TRY IT:
Look through the records that follow and state how many lines hold the word "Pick", without adding anything.

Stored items
Segment Open

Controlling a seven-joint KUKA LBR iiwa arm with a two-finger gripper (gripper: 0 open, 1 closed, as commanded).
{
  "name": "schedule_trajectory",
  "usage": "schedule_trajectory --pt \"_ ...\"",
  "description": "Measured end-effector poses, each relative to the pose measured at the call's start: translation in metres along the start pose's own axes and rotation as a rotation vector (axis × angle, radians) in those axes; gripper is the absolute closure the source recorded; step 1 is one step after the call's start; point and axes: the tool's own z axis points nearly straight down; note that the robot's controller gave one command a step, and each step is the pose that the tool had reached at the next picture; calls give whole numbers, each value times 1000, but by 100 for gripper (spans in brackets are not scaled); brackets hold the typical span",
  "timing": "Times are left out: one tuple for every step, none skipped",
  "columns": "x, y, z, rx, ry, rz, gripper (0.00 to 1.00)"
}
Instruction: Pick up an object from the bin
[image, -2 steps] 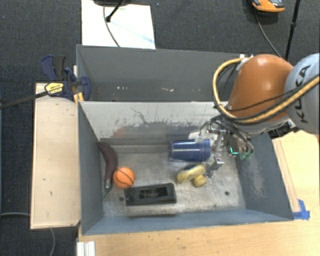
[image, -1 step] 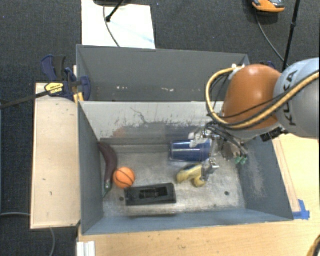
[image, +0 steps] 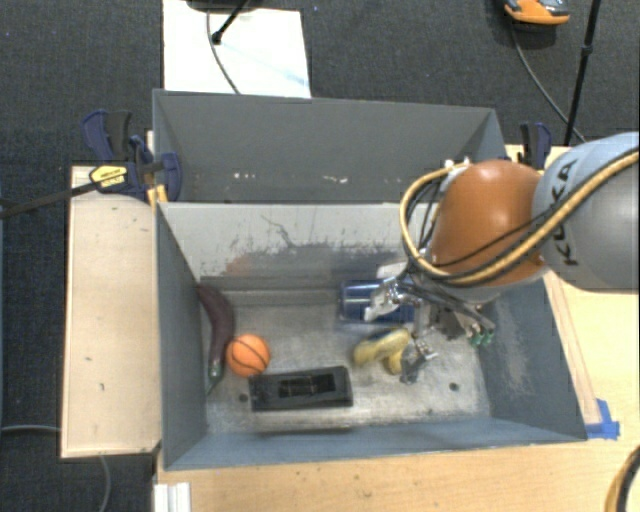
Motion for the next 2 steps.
schedule_trajectory --pt "-36 -34 62 -33 74 -63 100" --pt "-36 -34 62 -33 74 -62 100"
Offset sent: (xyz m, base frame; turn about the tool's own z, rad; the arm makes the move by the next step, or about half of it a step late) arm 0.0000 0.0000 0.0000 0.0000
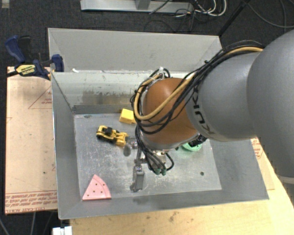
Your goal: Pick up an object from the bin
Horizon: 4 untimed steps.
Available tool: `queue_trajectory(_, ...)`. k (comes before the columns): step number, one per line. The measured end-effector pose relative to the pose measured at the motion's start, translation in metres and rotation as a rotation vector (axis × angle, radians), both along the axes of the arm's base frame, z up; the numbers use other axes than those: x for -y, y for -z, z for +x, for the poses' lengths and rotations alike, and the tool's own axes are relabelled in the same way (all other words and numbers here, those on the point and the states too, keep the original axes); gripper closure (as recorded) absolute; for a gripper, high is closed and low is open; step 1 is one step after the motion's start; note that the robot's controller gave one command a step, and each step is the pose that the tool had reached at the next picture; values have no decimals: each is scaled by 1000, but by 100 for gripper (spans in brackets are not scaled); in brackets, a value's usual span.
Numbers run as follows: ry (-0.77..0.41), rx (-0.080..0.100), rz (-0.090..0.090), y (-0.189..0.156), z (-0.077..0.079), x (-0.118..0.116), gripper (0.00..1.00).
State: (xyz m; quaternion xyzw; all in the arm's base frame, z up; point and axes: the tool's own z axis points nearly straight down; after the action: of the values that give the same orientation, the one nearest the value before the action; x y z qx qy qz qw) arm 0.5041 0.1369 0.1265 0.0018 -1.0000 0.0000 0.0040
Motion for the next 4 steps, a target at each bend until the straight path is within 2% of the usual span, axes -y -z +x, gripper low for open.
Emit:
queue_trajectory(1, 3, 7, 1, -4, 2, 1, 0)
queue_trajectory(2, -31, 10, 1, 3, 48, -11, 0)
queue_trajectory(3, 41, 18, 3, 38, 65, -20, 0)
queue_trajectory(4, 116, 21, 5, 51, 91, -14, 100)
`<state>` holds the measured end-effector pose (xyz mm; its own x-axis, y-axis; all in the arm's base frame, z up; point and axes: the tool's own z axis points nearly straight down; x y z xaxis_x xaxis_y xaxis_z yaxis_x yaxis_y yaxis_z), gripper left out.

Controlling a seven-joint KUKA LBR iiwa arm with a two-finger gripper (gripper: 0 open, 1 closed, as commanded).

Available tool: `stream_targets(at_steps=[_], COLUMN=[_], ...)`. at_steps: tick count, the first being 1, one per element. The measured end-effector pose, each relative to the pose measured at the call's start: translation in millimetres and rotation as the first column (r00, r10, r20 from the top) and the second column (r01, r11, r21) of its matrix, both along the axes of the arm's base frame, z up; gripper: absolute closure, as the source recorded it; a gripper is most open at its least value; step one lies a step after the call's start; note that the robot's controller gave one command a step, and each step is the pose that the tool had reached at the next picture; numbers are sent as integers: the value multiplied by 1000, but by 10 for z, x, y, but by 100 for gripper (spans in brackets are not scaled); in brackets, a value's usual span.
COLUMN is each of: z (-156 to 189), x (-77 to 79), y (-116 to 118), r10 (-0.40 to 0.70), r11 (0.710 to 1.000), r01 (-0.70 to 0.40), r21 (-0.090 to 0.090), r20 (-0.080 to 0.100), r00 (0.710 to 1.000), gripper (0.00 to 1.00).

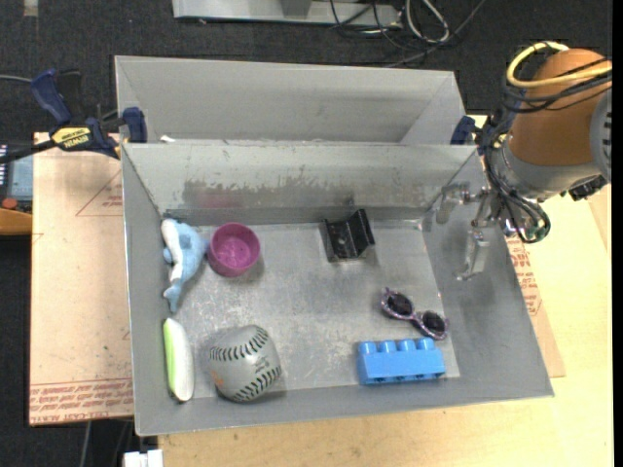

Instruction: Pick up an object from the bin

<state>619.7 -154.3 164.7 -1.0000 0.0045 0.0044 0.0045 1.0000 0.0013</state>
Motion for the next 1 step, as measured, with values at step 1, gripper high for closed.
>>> stream_targets(at_steps=[1], z=[52], x=[15], y=[10], r10=[4], r11=[1000], r01=[-4], r21=[-1], r20=[7], r00=[1000], gripper=[0])
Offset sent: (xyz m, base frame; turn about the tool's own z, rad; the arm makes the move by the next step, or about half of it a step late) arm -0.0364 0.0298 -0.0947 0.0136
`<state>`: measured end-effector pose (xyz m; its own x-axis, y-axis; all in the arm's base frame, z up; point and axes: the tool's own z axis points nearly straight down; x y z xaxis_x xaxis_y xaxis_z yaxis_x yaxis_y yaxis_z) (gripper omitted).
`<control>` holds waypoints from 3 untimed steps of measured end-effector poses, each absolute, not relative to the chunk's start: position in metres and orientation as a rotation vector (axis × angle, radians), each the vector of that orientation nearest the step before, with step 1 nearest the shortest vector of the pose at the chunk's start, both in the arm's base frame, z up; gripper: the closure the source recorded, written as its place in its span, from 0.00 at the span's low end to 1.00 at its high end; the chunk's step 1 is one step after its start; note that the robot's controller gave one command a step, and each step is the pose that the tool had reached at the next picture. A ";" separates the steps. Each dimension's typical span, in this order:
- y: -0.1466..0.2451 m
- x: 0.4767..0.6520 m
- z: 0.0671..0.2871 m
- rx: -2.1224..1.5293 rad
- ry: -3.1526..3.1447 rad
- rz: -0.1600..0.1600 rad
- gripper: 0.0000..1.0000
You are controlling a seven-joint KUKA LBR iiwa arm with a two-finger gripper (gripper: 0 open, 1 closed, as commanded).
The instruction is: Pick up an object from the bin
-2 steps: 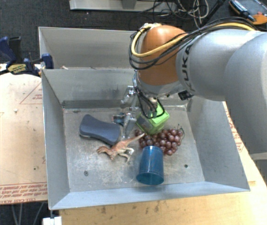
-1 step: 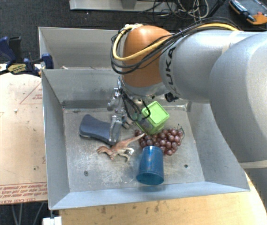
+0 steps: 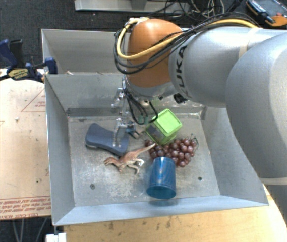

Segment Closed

TASK RESPONSE:
4